◆ **Problem description**:
Your task is to copy each line of the listing that contains the word "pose".

------------------------------------------------------------

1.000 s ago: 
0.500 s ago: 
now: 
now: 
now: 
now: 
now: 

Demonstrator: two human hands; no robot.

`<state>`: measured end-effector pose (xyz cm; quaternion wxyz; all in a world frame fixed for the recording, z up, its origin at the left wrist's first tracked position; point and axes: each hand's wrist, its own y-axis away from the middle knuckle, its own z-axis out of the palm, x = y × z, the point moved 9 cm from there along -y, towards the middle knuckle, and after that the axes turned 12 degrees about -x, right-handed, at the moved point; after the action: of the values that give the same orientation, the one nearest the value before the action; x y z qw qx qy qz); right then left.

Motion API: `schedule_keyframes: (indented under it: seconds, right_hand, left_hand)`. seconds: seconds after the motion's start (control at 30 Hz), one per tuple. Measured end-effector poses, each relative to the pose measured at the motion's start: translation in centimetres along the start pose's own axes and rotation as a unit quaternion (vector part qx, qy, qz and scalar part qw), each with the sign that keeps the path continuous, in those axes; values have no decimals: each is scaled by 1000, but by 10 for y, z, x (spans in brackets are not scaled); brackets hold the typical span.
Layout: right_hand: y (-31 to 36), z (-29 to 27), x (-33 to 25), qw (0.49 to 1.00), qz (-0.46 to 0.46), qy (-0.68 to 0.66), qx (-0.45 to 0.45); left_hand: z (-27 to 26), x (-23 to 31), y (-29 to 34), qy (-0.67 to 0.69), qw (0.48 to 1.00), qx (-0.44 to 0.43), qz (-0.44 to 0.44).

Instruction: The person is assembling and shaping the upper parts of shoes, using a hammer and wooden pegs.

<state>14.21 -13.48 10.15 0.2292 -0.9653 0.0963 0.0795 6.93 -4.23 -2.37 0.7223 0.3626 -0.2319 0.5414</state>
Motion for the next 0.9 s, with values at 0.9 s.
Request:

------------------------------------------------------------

◆ **Written solution**:
`<state>`: measured end-effector pose (xyz cm; quaternion wxyz; all in a world frame fixed for the recording, z up, its origin at the left wrist's first tracked position; point and axes: each hand's wrist, its own y-axis away from the middle knuckle, its own z-axis out of the palm, x = y × z, the point moved 9 cm from there along -y, towards the middle knuckle, and after that the axes turned 12 degrees about -x, right-handed, at the moved point; after the action: of the values that give the same orientation, the one nearest the value before the action; x y z qw qx qy qz); right then left.
Motion API: `schedule_keyframes: (indented under it: seconds, right_hand, left_hand)`. seconds: seconds after the motion's start (control at 30 Hz), one per tuple. Measured end-effector poses, each relative to the pose measured at the motion's start: translation in centimetres along the start pose's own axes and rotation as a unit quaternion (vector part qx, qy, qz and scalar part qw), each with the sign that keeps the path continuous, in those axes; values have no decimals: each is scaled by 1000, but by 10 for y, z, x (spans in brackets are not scaled); brackets hold the typical span.

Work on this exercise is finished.